• [Aim of the task] Return exactly the span of lines in the following data that opens with the line containing "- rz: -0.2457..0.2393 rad" and closes with the line containing "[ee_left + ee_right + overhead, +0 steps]". Include nothing else.

# # # #

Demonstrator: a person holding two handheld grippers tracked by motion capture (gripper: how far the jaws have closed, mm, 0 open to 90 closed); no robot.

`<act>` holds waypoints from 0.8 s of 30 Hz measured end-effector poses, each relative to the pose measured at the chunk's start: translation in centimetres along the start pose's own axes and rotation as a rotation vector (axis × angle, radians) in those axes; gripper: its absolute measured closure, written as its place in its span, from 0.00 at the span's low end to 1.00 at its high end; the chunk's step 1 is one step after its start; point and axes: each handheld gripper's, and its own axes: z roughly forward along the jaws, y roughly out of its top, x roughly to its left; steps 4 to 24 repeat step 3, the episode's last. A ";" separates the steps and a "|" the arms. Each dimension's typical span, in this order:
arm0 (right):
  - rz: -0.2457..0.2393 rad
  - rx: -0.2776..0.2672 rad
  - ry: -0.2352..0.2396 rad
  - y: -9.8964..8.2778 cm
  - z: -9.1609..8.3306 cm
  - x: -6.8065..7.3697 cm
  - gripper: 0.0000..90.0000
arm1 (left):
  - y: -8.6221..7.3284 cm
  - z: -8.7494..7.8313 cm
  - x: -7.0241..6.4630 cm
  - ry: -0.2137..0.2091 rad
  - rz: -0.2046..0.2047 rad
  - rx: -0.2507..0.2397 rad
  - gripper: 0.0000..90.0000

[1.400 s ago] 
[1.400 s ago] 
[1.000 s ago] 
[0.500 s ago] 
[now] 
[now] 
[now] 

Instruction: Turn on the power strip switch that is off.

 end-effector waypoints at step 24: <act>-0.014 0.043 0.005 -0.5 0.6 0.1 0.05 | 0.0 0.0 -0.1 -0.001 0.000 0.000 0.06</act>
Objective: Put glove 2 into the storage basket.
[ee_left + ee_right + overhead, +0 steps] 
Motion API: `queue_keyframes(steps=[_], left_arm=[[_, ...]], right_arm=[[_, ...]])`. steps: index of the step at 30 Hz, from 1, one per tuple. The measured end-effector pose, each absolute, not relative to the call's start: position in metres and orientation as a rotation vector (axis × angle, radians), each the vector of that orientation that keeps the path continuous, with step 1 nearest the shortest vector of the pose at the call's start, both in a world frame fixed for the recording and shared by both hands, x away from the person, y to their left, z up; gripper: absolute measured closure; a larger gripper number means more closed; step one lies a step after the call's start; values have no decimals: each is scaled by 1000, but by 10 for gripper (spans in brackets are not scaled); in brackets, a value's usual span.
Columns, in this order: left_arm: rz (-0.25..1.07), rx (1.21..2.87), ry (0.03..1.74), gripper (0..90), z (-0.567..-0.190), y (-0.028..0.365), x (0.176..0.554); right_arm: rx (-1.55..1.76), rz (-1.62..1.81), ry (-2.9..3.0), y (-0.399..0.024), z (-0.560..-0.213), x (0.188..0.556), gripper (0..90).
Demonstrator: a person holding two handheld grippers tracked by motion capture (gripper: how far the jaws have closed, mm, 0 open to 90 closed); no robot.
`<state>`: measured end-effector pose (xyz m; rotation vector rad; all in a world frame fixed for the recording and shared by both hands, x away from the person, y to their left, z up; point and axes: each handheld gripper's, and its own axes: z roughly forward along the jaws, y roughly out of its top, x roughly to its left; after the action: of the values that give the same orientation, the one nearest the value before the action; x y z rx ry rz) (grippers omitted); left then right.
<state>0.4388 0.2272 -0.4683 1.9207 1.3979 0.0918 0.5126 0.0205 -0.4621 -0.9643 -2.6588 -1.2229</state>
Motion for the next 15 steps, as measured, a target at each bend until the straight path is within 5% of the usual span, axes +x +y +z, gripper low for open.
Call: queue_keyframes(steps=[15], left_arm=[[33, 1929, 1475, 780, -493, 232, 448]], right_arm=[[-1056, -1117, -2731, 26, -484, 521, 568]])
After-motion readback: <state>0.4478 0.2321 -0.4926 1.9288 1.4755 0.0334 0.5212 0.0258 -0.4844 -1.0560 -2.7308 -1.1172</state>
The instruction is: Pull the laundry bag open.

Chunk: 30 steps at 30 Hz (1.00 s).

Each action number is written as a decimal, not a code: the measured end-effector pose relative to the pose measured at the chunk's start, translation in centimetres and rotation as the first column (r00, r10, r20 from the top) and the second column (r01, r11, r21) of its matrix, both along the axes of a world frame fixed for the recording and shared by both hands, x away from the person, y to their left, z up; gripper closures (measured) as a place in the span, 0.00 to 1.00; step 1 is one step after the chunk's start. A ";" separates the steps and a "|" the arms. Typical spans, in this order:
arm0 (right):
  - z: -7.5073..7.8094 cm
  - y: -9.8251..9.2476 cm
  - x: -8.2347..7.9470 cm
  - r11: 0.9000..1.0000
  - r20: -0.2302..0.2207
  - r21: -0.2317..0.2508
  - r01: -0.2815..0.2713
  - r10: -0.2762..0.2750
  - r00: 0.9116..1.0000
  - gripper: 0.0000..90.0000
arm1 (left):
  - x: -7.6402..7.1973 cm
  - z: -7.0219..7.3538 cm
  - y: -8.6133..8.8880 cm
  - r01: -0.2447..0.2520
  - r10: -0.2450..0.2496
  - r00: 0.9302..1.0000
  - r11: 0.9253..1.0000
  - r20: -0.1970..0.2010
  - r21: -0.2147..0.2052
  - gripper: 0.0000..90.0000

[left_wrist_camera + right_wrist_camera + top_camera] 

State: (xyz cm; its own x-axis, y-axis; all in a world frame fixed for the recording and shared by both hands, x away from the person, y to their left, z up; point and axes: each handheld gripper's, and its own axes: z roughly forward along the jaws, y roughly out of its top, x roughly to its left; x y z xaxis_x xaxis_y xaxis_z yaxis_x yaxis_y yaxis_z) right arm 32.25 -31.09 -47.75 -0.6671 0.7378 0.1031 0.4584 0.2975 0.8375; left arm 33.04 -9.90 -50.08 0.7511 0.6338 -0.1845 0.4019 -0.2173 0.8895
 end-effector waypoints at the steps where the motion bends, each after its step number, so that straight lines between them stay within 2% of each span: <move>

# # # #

• [Result of this exercise]
  - rz: -0.2457..0.2393 rad
  - rx: -0.2776..0.2672 rad
  - ry: -0.2352..0.2396 rad
  - y: -9.8964..8.2778 cm
  - z: -9.1609..8.3306 cm
  - x: -6.8065..7.3697 cm
  - gripper: 0.0000..90.0000
arm1 (left):
  - y: -8.6221..7.3284 cm
  - z: -8.7494..7.8313 cm
  - x: -7.0241..6.4630 cm
  - ry: -0.2137..0.2091 rad
  - rz: -0.2046..0.2047 rad
  - rx: -0.2507..0.2397 rad
  - gripper: 0.0000..90.0000

[1.400 s ago] 
[1.400 s ago] 
[1.000 s ago] 
[0.500 s ago] 
[now] 
[now] 
[now] 

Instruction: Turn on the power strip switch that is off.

 end-effector waypoints at step 24: <act>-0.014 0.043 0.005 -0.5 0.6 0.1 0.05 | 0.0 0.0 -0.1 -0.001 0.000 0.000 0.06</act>
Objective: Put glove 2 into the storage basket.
[ee_left + ee_right + overhead, +0 steps] 

Nothing else is required to finish the exercise.